The figure below shows the top variables sorted by their contribution. Anyone who’s been around vulnerabilities shouldn’t be surprised at what tops this list. Having exploit code published and easily available for a remote code execution vulnerability with no privilege required on a Microsoft product would probably see exploitation activity. BUT that interpretation falls into a pitfall with this type of view. Just because something ranks high in this chart does not necessarily mean it positively contributes to exploitation activity. It may be that the contribution is negative for a variable but still contributes and has an effect on the score.

To understand individual contributions, we can break out each variable and plot each SHAP value depending on the value of that variable. In the following plot, focus on the CVE variable counting the number of references mentioned in the published CVE. If a CVE has a single reference, we would probably see a reduction in the outcome (the probability of exploitation) since the points are generally below zero. But as a CVE gets more references it tends to cross over into a positive contribution. It looks as though any CVE with more than 10 (-ish or so) references will have an increased likelihood of being exploited in the wild.
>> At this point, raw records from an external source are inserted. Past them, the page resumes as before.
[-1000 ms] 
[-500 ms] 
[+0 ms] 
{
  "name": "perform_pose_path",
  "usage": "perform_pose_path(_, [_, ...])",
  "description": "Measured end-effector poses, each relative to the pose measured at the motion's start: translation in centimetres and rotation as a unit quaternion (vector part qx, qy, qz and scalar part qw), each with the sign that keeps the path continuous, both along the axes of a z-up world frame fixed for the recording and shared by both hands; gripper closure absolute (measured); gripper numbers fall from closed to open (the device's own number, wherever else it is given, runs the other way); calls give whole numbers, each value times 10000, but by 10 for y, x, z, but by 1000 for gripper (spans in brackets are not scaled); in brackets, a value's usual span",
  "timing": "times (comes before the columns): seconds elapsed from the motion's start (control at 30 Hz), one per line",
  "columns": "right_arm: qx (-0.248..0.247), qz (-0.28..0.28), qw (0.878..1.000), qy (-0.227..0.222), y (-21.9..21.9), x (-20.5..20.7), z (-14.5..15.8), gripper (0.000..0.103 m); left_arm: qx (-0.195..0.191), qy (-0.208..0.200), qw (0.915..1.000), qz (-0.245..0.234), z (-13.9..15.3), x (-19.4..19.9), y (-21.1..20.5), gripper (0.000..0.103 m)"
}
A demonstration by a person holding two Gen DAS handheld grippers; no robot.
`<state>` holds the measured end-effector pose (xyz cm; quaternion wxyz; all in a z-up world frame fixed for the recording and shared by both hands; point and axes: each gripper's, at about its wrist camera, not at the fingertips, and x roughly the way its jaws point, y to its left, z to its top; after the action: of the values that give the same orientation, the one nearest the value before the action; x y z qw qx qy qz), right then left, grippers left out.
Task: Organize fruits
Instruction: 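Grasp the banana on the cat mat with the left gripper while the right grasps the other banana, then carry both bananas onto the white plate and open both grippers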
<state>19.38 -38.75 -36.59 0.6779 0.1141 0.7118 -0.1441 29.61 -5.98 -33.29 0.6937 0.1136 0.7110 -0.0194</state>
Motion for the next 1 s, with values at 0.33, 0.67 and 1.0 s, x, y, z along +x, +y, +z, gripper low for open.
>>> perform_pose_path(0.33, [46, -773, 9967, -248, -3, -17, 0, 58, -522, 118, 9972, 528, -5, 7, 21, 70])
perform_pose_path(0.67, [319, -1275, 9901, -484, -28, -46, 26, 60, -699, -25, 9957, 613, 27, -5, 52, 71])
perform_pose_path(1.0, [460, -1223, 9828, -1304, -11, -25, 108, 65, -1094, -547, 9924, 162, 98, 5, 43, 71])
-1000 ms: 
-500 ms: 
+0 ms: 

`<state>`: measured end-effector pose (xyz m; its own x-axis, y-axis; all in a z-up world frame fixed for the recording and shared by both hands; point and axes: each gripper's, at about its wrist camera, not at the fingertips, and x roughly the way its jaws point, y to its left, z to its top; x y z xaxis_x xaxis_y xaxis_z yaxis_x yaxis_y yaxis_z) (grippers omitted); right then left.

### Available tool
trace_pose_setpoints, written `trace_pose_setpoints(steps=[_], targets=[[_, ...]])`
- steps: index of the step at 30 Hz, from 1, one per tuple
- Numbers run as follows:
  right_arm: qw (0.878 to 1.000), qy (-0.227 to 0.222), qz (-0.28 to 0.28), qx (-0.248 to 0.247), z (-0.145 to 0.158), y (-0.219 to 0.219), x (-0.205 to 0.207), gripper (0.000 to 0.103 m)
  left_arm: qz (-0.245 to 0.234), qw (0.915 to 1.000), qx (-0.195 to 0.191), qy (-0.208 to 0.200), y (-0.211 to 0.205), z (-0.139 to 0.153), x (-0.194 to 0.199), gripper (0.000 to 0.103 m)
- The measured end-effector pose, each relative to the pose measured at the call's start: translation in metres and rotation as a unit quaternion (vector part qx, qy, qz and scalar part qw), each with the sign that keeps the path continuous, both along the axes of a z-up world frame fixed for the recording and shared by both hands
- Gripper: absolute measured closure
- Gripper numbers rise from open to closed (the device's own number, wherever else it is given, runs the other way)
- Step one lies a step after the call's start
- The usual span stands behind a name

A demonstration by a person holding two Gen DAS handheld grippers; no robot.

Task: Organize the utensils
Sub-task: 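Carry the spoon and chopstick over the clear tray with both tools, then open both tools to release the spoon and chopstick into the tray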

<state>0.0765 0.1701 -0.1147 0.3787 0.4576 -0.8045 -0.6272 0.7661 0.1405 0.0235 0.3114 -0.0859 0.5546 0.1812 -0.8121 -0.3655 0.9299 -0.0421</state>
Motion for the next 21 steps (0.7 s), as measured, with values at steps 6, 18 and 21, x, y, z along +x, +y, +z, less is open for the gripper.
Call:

Note also the three exploit repositories. If a CVE has an exploit published to Metasploit, it has a large impact on the likelihood of observing exploitation in the wild (relatively speaking the vertical axis scale is larger for that plot). But notice also, an exploit published to github and/or exploit DB will increase the estimated likelihood for observing exploitation. Another interesting variable to talk about is the effect age has on outcome. Note that when a CVE is “new” the contribution is mixed and dependent on context, but as a CVE ages with time, there is a slight increase in exploitation which is rather interesting! It peaks around year six or seven and decreases after that, eventually becoming steady in older vulnerabilities and reducing the likelihood of observing exploitation activity.